Afrique du Sud : l'"Operation Dudula" réclame le départ du pays des travailleurs étrangers
Le mouvement se veut pacifiste mais inquiète dans un pays marqué par les violences xénophobes à répétition.
Depuis janvier, un mouvement baptisé Operation Dudula, qui signifie "refouler" en zoulou, monte en puissance. De quelques centaines de manifestants encore le week-end du 13 février lors d’une manifestation interdite, le mouvement est passé à 2 000 le samedi 19 février à Johannesburg, a constaté une journaliste de l'AFP.
Dans le quartier déshérité de Hillbrow à Johannesburg, les manifestants ont demandé aux commerçants de n'employer que des Sud-Africains. Le groupe s’en est pris ensuite à des individus accusés d’être des migrants sans papiers. Ils sont, selon les manifestants, responsables de la criminalité, d’usage de drogue. Enfin, ils prennent les emplois des "natifs".
Préférence nationale
Sous le regard de la police, qui formait une chaîne pour protéger les boutiques d’une possible attaque, les manifestants sont passés par différents endroits réputés pour être des lieux de vente de drogue ou à forte criminalité, réclamant que Hillbrow ne devienne pas une "no go area", une zone de non droit pour les Sud-Africains.
"Nous venons dire aux propriétaires de magasins que le temps où on embauchait des étrangers est révolu. Nous voulons des emplois pour les Sud-Africains", a expliqué Sifiso Kumalo, un membre de l’organisation.
[WATCH] Members of Operation Dudula are marching in Hillbrow, Johannesburg calling for 100% employment of South Africans in businesses around the area such as supermarkets & gaming facilities. @KayaNews #OperationDudula pic.twitter.com/AIVUVr4y3W
— Buhle Mbhele (@buhlembhele_) February 19, 2022
(Traduction : "Des membres de l'Operation Dudula défilent à Hillbrow, Johannesburg, appelant à l'emploi à 100% de Sud-Africains dans des entreprises de la région telles que des supermarchés et des installations de jeux.")
Le Premier ministre de l’Etat du Gauteng et membre de l'ANC, le parti au pouvoir, leur a dit que réserver des emplois aux Sud- Africains "n’était pas réalisable". Ce à quoi les manifestants du mouvement Dudula ont répondu que "Voter pour l'ANC n’est pas possible non plus".
Xénophobie latente
L’Afrique du Sud est régulièrement le théâtre de flambées de violence xénophobe. En 2015, puis en 2019 notamment, la communauté nigériane avait été visée. On estime à 100 000 le nombre de ressortissants nigérians vivants dans le pays.
Dans un pays au chômage endémique atteignant un taux de 35%, l’emploi est bien sûr au centre des rancœurs. Il est facile pour les leaders extrémistes, comme ceux du mouvement Dudula, de surfer sur la vague xénophobe en prétendant que les étrangers – ils sont près de 4 millions –, volent le travail des nationaux.

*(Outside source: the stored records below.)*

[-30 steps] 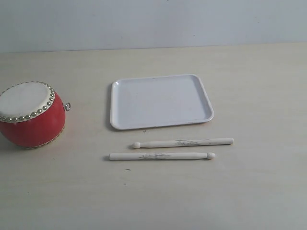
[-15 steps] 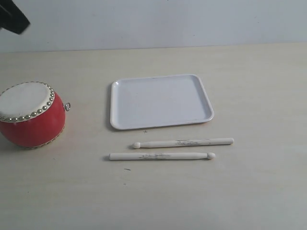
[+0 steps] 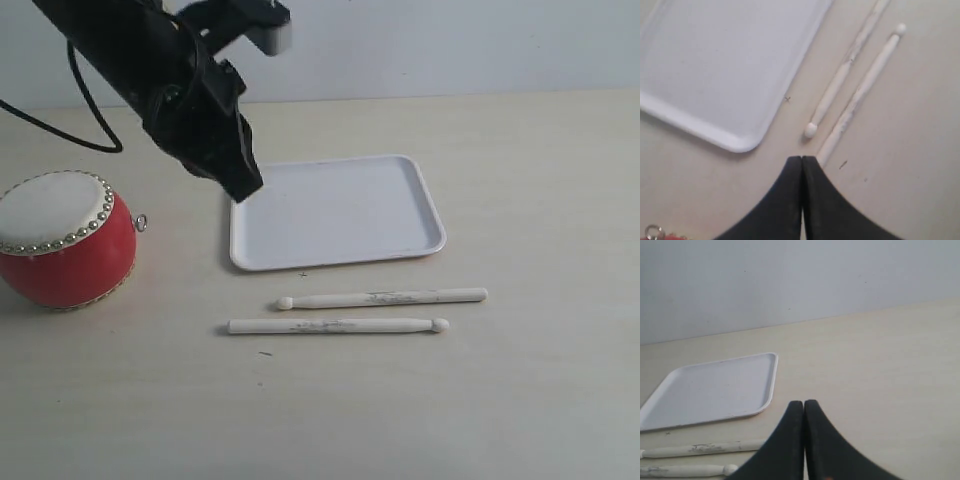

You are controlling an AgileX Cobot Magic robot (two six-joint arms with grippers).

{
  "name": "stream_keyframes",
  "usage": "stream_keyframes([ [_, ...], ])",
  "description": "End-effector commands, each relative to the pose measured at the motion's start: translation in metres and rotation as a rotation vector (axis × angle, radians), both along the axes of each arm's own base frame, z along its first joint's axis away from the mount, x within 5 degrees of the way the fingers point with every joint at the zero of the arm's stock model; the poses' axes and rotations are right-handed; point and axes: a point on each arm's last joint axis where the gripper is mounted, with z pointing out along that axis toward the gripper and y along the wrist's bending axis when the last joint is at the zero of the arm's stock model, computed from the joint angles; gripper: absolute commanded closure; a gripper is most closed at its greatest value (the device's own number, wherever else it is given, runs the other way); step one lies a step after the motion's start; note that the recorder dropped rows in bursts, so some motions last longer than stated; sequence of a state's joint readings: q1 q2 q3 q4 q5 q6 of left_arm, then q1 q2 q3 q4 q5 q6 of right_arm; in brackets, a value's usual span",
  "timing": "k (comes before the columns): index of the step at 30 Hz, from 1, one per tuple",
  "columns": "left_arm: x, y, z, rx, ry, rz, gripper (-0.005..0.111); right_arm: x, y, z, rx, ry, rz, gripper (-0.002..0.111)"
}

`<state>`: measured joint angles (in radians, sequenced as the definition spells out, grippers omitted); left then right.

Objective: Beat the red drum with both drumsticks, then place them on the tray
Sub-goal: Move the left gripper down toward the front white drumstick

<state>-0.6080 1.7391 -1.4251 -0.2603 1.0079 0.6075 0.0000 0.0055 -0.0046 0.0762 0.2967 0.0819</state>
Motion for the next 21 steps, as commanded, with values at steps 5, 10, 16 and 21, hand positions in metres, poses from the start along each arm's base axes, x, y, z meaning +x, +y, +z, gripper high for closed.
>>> stream_keyframes([
  [5, -0.011, -0.029, -0.054, 0.108, 0.124, -0.321, 0.107, 0.0, 0.0, -0.001, -0.005, -0.008, -0.006, 0.108],
  [10, -0.001, -0.037, -0.079, 0.105, 0.126, -0.289, 0.106, 0.0, 0.0, -0.001, -0.005, -0.008, -0.006, 0.108],
  [16, 0.003, -0.041, -0.095, 0.11, 0.143, -0.279, 0.084, 0.0, 0.0, -0.001, -0.005, -0.008, -0.006, 0.108],
  [21, 0.003, -0.043, -0.106, 0.119, 0.17, -0.281, 0.076, 0.0, 0.0, -0.001, -0.005, -0.008, -0.006, 0.108],
])
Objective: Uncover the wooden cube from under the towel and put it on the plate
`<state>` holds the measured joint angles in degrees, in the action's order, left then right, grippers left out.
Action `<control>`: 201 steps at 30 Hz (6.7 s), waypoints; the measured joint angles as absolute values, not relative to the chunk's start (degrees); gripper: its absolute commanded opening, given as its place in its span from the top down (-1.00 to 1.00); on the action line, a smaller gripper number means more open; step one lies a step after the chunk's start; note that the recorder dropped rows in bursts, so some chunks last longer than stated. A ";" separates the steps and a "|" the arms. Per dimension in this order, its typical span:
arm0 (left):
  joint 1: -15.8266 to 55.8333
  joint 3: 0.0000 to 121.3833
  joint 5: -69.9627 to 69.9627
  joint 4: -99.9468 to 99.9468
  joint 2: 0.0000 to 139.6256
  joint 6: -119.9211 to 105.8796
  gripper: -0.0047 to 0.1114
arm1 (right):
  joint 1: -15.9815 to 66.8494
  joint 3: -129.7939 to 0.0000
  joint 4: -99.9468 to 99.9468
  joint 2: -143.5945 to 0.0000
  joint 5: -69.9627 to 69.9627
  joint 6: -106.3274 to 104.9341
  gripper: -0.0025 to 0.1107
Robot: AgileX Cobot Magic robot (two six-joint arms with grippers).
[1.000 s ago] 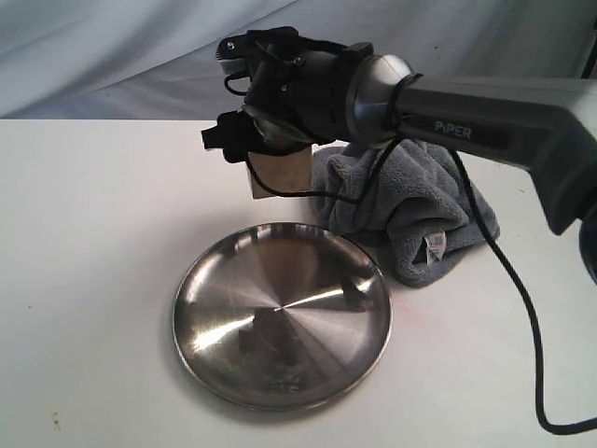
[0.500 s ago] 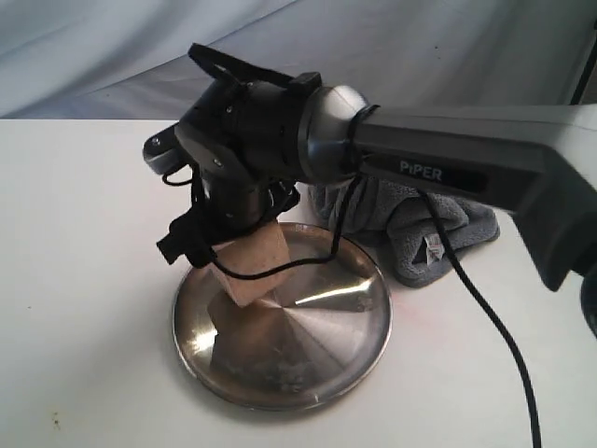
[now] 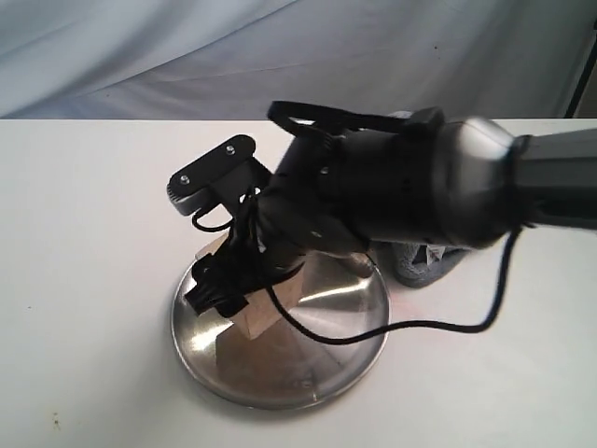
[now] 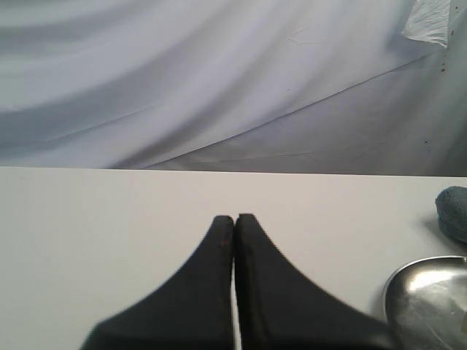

Tous les secteurs de l’économie sont des cibles potentielles. Ainsi sur Twitter, un certain Lawyer-Joe demande que les étrangers, et plus particulièrement les Zimbabwéens, soient exclus du service de taxi Uber. "Nous ne pouvons pas avoir tous ces Sud-Africains sans travail, alors que ceux qui ont sauté la frontière en douce ont du boulot."
Editorial | Operation Dudula must end | This kind of action has to be stopped now before it degenerates and more blood is spilled – this week, its members ended up badly injured after small business owners retaliated in Alexandra https://t.co/zS5cA4MD8T. pic.twitter.com/Epp8WI1q7O
— City Press (@City_Press) February 21, 2022
(Traduction : "L'Operation Dudula doit cesser. Cette forme d'action doit être arrêtée avant qu'elle ne dégénère et que plus de sang ne soit versé. Cette semaine, ses membres ont été gravement blessés après que les propriétaires de petites entreprises ont riposté à Alexandra.")
Dans le pays, tout le monde ne partage pas l’orientation prise par le mouvement Dudula. Beaucoup craignent que tout cela dérape même si la dernière manifestation en date s’est déroulée dans le calme. Des leaders politiques comme Julius Malema des Combattants pour la liberté économique (EFF) considère que ces gens sont des criminels. Pour le représentant de la gauche radicale, il ne faut pas laisser l’histoire se répéter. D'autant que c'est la première fois que la xénophobie s'est trouvé une bannière sous laquelle défiler.